PROBLEM TO WORK ON - Of all the entries below, only the lines from the one with "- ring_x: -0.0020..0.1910" up to and including the one with "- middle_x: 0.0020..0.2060" are to be duplicated exactly.

(Source records)
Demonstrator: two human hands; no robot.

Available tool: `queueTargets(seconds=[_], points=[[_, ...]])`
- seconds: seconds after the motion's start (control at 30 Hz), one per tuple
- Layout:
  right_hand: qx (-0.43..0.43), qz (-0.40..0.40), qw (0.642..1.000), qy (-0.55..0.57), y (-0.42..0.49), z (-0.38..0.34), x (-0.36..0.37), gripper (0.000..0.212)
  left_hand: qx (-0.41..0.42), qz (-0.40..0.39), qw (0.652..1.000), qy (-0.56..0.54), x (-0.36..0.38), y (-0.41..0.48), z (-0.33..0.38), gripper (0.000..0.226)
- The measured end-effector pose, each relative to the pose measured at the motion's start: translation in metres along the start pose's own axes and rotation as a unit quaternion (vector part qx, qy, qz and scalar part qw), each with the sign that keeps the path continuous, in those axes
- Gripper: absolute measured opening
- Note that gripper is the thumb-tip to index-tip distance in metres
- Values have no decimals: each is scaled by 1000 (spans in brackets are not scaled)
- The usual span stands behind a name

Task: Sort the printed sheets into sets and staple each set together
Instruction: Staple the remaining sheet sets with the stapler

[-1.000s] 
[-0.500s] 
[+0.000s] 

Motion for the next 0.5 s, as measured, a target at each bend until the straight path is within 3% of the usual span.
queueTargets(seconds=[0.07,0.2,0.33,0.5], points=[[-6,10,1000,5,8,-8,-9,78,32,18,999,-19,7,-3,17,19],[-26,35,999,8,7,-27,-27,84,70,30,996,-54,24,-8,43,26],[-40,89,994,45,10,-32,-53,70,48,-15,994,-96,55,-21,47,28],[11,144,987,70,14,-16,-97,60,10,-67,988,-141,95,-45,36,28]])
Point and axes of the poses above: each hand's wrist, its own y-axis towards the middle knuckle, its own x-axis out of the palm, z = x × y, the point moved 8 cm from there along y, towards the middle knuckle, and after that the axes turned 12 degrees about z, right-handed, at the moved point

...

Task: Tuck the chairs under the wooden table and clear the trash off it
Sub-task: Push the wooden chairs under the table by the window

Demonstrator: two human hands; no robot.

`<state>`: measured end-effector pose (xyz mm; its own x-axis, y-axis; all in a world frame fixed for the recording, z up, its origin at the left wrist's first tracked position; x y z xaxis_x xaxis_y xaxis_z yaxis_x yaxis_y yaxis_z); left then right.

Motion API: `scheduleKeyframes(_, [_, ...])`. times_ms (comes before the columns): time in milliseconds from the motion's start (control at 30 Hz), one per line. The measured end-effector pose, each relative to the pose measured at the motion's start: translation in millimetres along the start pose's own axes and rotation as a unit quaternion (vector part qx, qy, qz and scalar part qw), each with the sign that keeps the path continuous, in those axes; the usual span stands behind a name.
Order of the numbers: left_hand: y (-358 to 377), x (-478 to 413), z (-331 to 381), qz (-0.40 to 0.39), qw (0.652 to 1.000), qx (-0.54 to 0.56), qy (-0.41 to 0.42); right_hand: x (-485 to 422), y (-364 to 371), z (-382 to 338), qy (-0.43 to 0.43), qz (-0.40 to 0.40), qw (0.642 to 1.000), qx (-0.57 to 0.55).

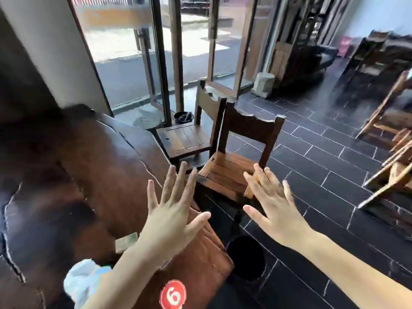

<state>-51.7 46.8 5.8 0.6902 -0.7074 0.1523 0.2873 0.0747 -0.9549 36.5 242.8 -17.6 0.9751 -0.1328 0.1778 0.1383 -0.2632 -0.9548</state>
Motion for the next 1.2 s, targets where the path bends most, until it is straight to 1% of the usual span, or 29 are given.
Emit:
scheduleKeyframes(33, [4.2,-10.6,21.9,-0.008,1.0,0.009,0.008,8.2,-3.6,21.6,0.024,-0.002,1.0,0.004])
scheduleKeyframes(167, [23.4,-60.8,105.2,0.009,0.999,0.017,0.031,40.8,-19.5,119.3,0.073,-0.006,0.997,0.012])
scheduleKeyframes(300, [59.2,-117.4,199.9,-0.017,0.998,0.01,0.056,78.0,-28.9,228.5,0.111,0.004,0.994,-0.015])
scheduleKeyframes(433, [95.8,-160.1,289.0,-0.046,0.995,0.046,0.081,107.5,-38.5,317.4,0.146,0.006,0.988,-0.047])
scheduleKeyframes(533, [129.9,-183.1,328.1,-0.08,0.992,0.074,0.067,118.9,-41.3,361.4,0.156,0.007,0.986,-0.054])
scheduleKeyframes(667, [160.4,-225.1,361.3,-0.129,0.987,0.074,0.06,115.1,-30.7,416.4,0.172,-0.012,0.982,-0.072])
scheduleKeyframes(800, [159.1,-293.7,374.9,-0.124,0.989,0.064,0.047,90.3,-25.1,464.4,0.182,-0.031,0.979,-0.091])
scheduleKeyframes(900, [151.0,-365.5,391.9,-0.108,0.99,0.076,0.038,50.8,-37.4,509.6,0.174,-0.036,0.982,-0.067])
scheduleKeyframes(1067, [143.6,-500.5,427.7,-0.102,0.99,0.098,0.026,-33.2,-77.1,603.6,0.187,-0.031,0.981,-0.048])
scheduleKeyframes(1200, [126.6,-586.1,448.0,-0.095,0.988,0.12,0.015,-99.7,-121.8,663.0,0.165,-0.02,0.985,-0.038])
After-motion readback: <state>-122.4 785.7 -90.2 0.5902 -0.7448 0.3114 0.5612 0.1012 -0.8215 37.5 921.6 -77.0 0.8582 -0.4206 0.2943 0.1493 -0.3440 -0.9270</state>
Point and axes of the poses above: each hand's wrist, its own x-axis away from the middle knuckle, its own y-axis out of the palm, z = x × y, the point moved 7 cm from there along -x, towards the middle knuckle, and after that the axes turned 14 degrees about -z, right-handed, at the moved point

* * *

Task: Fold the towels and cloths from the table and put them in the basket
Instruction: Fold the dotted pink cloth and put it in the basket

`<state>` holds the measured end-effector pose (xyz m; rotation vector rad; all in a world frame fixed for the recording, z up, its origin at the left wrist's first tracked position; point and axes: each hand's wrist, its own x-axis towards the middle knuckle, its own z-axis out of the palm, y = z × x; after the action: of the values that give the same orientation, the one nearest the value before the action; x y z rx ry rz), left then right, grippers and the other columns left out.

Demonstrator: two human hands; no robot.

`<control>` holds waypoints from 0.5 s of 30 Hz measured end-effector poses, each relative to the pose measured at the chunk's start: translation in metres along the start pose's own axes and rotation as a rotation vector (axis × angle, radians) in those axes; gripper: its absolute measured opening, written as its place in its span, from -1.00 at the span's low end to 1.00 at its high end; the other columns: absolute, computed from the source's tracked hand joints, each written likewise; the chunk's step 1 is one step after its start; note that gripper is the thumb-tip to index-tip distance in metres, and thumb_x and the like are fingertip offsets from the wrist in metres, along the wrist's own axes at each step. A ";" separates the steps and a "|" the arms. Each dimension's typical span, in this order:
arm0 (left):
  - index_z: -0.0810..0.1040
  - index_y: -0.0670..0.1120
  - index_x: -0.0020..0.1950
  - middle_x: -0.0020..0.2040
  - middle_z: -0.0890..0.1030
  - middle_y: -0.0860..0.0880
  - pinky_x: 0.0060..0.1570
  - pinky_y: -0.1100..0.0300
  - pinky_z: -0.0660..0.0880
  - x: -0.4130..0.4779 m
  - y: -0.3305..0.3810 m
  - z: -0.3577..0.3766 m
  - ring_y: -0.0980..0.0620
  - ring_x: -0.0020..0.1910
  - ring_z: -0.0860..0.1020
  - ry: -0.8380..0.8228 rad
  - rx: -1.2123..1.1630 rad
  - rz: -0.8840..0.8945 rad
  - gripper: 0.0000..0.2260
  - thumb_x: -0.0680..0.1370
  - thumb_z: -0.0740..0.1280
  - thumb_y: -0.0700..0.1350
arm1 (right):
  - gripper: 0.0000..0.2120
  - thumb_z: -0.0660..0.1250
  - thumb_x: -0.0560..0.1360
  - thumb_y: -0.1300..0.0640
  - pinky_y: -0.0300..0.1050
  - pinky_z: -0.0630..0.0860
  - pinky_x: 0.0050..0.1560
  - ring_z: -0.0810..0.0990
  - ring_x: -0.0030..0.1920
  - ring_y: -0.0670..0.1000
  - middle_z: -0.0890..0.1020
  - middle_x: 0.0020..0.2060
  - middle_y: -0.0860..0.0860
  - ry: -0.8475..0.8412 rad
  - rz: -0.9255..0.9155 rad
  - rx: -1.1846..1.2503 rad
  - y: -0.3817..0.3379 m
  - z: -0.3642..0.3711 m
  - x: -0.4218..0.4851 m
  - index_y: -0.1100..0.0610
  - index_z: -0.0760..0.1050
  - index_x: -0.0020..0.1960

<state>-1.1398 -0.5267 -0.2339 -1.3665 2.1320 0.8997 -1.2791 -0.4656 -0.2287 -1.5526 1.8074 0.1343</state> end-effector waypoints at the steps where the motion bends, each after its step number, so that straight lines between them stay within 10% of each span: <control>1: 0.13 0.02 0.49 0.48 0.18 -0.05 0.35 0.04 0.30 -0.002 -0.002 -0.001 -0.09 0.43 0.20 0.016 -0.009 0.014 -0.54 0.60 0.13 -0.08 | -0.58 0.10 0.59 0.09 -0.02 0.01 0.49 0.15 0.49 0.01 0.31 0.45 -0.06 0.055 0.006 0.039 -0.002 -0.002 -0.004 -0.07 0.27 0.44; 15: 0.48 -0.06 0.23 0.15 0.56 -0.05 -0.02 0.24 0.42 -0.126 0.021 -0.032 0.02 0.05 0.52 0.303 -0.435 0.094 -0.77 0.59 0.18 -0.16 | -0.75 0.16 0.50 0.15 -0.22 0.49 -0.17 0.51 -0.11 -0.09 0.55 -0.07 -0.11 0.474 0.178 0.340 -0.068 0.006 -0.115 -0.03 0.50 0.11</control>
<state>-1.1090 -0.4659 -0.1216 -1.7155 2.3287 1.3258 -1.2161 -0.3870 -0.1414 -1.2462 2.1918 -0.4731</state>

ANSWER TO THIS PROBLEM -
  - ring_x: -0.0020..0.1910
  - ring_z: -0.0860..0.1020
  - ry: -0.8380..0.8228 rad
  - rx: -1.2123..1.1630 rad
  - rz: -0.8840..0.8945 rad
  - gripper: 0.0000..0.2260
  - thumb_x: -0.0680..0.1370
  - thumb_z: -0.0740..0.1280
  - thumb_y: -0.0700..0.1350
arm1 (right):
  - gripper: 0.0000..0.2120
  - thumb_z: -0.0660..0.1250
  - thumb_x: -0.0560..0.1360
  - thumb_y: -0.1300..0.0640
  - pinky_y: -0.0300..0.1050
  - pinky_z: -0.0630..0.0860
  - pinky_x: 0.0050..0.1560
  - ring_z: -0.0810..0.0990
  - ring_x: -0.0030..0.1920
  - ring_y: -0.0670..0.1000
  - middle_z: -0.0890..0.1020
  - middle_x: 0.0020..0.2060

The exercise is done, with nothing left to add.